There’s a pressing need for EU aquaculture to hit a real turning point, according to the Federation of European Aquaculture Producers (FEAP), driving home the point at the inaugural meeting of the European Ocean Board in Brussels. FEAP is looking to see a fundamental shift in how the EU supports aquaculture.
While welcoming the Board as a new high-level platform, FEAP stressed that European fish farming has made little quantitative progress since 2000, and that the Ocean Pact will only succeed if it tackles the root causes of stagnation.
Representing Europe’s finfish farming sector, from rainbow trout and sea bass to carp and Atlantic salmon, across marine and freshwater, FEAP voiced a constructive but critical position. Javier Ojeda, representing FEAP at the Board, highlighted three pillars of the Ocean Pact as particularly relevant: governance, sustainable blue economy, and ocean health. However, he warned that without real change on the ground, the Pact risks adding yet another layer of unproductive dialogue.
‘Our fish farmers are tired of layers and layers of European regulations,’ Javier Ojeda stated.
‘They are exhausted by legislative inflation and cumulative regulatory pressure, mainly environmental, that the European Commission is imposing on us. Even national competent authorities cannot cope with it. The value of current legislative simplification efforts is very limited when, at the same time, new legislation relentlessly continues to be promoted.’
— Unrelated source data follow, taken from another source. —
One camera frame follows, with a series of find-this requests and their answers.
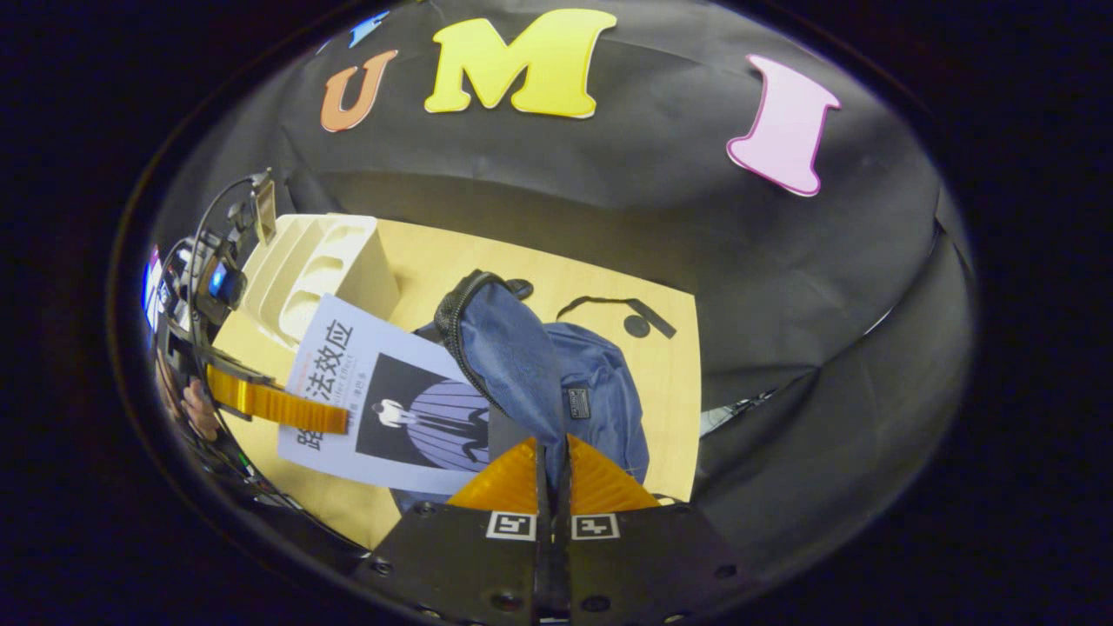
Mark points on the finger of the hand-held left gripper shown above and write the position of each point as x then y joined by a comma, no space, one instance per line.
278,402

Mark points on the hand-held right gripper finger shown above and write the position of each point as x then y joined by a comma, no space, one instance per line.
563,539
543,539

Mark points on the white book with figure cover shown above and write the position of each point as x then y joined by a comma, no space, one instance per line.
383,374

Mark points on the white desktop bookshelf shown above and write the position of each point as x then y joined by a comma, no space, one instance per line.
348,261

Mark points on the blue schoolbag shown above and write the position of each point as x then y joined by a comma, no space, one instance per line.
600,374

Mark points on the colourful lit screen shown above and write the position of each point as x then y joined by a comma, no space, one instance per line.
149,287

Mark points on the black round table grommet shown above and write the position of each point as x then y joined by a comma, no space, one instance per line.
636,326
He argued that EU aquaculture needs a favourable business environment, not a regulatory nightmare, especially for micro and small undertakings – and cited the example of Norway as proof that it is possible to combine environmental stewardship with a thriving aquaculture sector.
FEAP highlighted that concrete problems need concrete solutions. Javier Ojeda gave three immediate examples where the EU has created problems without solutions, starting with fish transport boxes falling off a regulatory cliff due to the Packaging and Packaging Waste Regulation. He added that further problems are overpopulation of cormorants, requiring a European-wide management plan and organic fish farming rules that are impossible to comply with.
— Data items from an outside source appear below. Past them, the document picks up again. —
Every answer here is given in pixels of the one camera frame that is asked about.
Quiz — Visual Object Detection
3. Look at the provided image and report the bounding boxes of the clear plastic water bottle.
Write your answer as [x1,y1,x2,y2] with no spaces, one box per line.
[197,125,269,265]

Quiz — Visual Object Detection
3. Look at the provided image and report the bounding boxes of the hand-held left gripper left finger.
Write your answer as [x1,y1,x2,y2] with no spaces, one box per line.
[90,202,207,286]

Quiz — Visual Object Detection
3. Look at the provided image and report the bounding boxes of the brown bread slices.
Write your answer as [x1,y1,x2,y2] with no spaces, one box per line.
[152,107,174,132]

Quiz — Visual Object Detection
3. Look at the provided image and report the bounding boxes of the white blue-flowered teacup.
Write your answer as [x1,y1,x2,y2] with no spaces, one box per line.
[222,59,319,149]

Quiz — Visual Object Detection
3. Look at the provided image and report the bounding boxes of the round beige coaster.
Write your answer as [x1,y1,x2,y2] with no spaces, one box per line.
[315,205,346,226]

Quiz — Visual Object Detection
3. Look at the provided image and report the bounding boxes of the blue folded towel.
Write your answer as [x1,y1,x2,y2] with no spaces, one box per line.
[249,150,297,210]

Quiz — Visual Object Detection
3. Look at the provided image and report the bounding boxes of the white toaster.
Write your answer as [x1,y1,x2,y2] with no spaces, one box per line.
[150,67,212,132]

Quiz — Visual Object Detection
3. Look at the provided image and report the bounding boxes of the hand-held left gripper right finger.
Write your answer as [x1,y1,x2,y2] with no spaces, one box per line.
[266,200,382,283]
‘This Board will provide added value to aquaculture only if it serves to change this situation. This sector needs solutions, not more problems,’ he said.
FEAP made the point that there is a need for binding advice, cross-cutting action, and reality checks, and that the Ocean Board must not be allowed to become a silo within DG MARE. If the Board can only influence maritime policy in isolation, its value will be ‘very limited, if any.’
Instead, FEAP called for binding or at least aspirational advice from the Board, cross-cutting solutions on real trade-offs, and an early warning mechanism for legislative incoherence.
Javier Ojeda also proposed a concrete method to diagnose what is really holding aquaculture back.
‘The EC, including DG MARE, seems not to accept the real underlying reasons holding back aquaculture, namely legislative overregulation. Instead, it focuses on symptoms like licensing procedures. We insist on carrying out at least one hundred reality checks across the EU, interviewing both successful and unsuccessful aquaculture initiatives, and gathering testimonies of the real challenges farmers face,’ he said.
FEAP urged members of the Ocean Board and the Commission to make the European Ocean Board a real turning point for aquaculture, not another talk shop.
‘EU aquaculture needs an EU Aquaculture Common Policy, as clearly justified by the AAC. And the EU Mission Ocean and Waters requires a socio-economic impact assessment before continuing its implementation,’ Javier Ojeda said.